• _Material provided_
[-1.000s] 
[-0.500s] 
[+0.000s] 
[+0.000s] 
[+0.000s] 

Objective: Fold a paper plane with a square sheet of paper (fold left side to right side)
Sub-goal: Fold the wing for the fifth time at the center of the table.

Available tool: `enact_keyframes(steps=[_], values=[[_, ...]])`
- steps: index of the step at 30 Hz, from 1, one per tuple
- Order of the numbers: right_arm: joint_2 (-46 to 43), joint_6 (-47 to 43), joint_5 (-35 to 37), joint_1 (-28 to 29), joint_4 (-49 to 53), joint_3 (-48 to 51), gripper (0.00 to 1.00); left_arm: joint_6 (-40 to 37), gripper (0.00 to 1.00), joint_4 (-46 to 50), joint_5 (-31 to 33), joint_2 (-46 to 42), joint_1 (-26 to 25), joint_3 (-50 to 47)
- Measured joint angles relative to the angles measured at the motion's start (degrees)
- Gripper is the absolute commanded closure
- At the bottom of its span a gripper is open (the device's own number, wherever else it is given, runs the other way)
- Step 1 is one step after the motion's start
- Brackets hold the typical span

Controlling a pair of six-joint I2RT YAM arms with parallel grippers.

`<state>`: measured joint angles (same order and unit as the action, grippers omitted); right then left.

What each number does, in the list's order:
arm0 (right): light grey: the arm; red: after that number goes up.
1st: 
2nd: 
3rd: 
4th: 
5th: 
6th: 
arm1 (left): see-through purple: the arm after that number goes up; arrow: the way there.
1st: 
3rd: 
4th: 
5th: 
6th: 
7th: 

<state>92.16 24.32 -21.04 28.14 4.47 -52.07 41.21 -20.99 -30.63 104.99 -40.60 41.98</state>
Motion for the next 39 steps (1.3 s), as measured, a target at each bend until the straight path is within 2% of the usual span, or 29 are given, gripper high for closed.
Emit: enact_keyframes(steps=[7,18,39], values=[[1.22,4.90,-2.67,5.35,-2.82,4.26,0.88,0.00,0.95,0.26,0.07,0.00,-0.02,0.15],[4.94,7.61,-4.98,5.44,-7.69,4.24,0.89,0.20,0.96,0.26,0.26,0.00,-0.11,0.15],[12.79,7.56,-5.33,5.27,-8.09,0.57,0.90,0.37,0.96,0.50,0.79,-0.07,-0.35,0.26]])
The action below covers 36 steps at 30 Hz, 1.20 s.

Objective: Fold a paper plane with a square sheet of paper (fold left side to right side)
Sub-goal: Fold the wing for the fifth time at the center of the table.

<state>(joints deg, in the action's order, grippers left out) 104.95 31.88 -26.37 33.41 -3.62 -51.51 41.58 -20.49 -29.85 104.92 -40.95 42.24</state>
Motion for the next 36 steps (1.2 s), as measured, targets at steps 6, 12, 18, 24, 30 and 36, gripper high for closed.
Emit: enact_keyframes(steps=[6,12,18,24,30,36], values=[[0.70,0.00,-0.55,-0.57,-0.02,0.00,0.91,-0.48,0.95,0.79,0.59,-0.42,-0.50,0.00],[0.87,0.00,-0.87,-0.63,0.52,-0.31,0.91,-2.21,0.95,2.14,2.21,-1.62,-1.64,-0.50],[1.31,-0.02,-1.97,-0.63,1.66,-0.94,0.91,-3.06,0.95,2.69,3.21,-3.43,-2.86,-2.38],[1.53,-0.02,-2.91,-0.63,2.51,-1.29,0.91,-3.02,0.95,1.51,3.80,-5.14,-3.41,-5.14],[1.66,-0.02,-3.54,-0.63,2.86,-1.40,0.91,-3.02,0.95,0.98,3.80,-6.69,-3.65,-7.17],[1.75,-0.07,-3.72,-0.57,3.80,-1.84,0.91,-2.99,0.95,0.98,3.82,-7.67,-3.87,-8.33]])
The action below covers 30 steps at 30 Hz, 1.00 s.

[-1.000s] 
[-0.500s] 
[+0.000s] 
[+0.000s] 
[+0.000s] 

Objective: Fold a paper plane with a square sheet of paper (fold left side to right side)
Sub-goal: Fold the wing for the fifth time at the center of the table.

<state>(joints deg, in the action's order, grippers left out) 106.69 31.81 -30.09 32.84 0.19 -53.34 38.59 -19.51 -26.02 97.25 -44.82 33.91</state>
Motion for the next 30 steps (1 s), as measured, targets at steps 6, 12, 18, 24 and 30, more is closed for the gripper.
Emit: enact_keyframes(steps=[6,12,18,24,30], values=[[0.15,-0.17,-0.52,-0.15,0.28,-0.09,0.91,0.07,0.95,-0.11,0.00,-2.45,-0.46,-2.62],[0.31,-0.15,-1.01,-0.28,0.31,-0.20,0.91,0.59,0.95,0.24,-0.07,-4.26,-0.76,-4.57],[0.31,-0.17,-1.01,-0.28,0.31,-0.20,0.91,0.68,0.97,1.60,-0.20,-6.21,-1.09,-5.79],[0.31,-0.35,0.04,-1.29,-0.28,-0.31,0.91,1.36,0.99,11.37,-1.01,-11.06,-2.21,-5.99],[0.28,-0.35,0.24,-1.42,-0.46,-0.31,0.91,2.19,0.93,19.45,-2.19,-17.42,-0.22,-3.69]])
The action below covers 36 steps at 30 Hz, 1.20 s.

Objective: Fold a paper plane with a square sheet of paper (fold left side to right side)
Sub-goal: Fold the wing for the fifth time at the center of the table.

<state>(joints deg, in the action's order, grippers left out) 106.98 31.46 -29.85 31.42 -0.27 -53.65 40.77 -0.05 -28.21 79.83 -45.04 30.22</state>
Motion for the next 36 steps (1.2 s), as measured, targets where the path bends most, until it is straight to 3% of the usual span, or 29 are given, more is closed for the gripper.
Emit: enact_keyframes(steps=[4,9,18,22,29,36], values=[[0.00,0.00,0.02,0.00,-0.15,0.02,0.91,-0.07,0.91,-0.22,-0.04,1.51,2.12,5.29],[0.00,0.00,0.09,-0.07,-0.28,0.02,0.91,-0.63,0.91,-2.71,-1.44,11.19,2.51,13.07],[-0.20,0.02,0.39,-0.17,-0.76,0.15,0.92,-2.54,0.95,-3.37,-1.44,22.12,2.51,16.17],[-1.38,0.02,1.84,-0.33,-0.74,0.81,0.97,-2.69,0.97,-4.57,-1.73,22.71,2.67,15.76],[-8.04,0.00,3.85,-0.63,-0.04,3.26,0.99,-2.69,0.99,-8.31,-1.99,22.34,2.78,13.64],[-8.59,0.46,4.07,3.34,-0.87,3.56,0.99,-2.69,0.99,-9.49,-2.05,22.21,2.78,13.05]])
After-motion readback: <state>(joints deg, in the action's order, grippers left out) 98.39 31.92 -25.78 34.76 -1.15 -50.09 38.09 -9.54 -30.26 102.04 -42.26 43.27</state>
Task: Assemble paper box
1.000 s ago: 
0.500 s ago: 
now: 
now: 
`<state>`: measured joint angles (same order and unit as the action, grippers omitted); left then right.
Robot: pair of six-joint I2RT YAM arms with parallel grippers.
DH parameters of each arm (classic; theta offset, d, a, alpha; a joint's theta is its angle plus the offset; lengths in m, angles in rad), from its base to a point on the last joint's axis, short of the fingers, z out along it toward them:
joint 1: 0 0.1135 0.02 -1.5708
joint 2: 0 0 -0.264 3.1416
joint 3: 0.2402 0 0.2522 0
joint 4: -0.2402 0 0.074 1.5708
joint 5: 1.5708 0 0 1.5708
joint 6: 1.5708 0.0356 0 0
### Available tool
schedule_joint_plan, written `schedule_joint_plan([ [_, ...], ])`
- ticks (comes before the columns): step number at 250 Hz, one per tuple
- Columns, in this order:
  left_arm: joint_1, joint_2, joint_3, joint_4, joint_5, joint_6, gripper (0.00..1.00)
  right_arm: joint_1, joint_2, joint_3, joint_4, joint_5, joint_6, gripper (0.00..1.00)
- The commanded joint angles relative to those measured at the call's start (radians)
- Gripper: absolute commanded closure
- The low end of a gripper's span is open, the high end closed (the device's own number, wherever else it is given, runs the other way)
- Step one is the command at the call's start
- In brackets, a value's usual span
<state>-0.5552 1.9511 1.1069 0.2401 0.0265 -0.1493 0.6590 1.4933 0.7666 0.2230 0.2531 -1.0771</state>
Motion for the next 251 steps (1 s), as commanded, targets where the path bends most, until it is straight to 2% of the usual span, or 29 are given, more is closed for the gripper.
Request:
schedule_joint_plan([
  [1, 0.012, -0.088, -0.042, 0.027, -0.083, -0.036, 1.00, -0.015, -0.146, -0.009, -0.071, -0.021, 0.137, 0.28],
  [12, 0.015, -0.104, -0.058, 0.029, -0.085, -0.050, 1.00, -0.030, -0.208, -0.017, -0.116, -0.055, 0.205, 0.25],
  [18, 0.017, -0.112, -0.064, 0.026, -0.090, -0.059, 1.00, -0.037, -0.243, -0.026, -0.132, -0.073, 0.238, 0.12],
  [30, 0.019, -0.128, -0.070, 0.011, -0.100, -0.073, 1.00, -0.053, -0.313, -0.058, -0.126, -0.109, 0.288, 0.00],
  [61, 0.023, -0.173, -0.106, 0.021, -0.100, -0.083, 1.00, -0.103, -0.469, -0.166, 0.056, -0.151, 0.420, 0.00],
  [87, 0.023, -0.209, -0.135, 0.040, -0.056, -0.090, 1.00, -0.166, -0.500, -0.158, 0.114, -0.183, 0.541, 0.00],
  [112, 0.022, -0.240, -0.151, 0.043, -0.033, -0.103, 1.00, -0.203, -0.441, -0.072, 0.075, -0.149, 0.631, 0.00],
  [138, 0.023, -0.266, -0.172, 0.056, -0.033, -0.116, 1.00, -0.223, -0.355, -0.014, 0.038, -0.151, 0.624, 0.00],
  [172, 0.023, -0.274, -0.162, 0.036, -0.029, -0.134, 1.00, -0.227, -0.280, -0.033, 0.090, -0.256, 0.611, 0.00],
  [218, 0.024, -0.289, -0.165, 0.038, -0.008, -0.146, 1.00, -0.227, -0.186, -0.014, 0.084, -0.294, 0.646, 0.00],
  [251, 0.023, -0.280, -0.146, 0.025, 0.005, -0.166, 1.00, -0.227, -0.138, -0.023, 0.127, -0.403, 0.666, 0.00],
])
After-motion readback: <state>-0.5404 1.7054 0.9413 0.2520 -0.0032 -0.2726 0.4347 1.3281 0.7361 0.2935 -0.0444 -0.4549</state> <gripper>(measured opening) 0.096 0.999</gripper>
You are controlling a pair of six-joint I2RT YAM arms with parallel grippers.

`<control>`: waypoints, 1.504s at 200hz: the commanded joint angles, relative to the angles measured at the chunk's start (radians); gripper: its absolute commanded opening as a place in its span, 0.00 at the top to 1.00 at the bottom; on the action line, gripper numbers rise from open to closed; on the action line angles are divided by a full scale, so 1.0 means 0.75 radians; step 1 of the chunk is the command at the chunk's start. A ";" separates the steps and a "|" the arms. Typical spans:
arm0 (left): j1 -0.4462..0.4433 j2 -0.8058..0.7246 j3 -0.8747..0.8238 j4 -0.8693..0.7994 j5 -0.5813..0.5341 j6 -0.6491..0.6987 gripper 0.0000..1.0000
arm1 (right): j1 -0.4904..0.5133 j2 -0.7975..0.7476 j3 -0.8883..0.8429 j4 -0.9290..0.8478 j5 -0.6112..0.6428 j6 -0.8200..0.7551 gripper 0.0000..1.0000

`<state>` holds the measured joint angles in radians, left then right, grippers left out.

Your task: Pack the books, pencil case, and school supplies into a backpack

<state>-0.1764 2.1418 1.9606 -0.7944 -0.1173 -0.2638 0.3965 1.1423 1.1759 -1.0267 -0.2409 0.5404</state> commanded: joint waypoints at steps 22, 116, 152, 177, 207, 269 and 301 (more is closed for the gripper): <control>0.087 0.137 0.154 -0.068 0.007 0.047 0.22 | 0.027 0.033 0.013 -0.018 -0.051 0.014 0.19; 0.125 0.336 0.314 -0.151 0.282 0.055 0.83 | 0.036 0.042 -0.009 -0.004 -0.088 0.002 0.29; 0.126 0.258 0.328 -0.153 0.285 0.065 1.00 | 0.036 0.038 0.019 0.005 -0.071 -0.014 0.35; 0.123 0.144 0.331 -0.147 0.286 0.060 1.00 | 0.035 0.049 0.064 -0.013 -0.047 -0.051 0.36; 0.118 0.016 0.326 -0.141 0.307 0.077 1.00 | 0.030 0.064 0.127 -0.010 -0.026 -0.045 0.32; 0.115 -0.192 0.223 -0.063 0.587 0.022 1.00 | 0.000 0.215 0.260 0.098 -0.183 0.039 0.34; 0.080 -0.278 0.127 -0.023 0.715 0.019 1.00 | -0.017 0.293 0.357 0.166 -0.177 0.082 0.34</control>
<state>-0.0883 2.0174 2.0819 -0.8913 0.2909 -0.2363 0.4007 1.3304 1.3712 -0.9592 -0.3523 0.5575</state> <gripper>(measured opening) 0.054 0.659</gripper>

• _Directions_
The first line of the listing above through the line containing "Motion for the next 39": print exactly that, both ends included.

• _Solution to the problem_
[-1.000s] 
[-0.500s] 
[+0.000s] 
[+0.000s] 
[+0.000s] 

Objective: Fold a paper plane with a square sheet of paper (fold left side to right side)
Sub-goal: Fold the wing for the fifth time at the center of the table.

Available tool: `enact_keyframes(steps=[_], values=[[_, ...]])`
- steps: index of the step at 30 Hz, from 1, one per tuple
- Order of the numbers: right_arm: joint_2 (-46 to 43), joint_6 (-47 to 43), joint_5 (-35 to 37), joint_1 (-28 to 29), joint_4 (-49 to 53), joint_3 (-48 to 51), gripper (0.00 to 1.00); left_arm: joint_6 (-40 to 37), gripper (0.00 to 1.00), joint_4 (-46 to 50), joint_5 (-31 to 33), joint_2 (-46 to 42), joint_1 (-26 to 25), joint_3 (-50 to 47)
- Measured joint angles relative to the angles measured at the motion's start (degrees)
- Gripper is the absolute commanded closure
- At the bottom of its span a gripper is open (the device's own number, wherever else it is given, runs the other way)
- Step 1 is one step after the motion's start
- Brackets hold the typical span

Controlling a pair of six-joint I2RT YAM arms with parallel grippers.

`<state>`: measured joint angles (same order and unit as the action, grippers omitted); right then left.

What each number does, in the list's order:
arm0 (right): light grey: the arm; red: after that number goes up.
1st: 
2nd: 
3rd: 
4th: 
5th: 
6th: 
arm1 (left): see-through purple: the arm after that number goes up; arrow: the way there.
1st: 
3rd: 
4th: 
5th: 
6th: 
7th: 

<state>92.16 24.32 -21.04 28.14 4.47 -52.07 41.21 -20.99 -30.63 104.99 -40.60 41.98</state>
Motion for the next 39 steps (1.3 s), as measured, a target at each bend until the straight path is within 2% of the usual span, or 29 are given, gripper high for closed.

No further output remains for this exercise.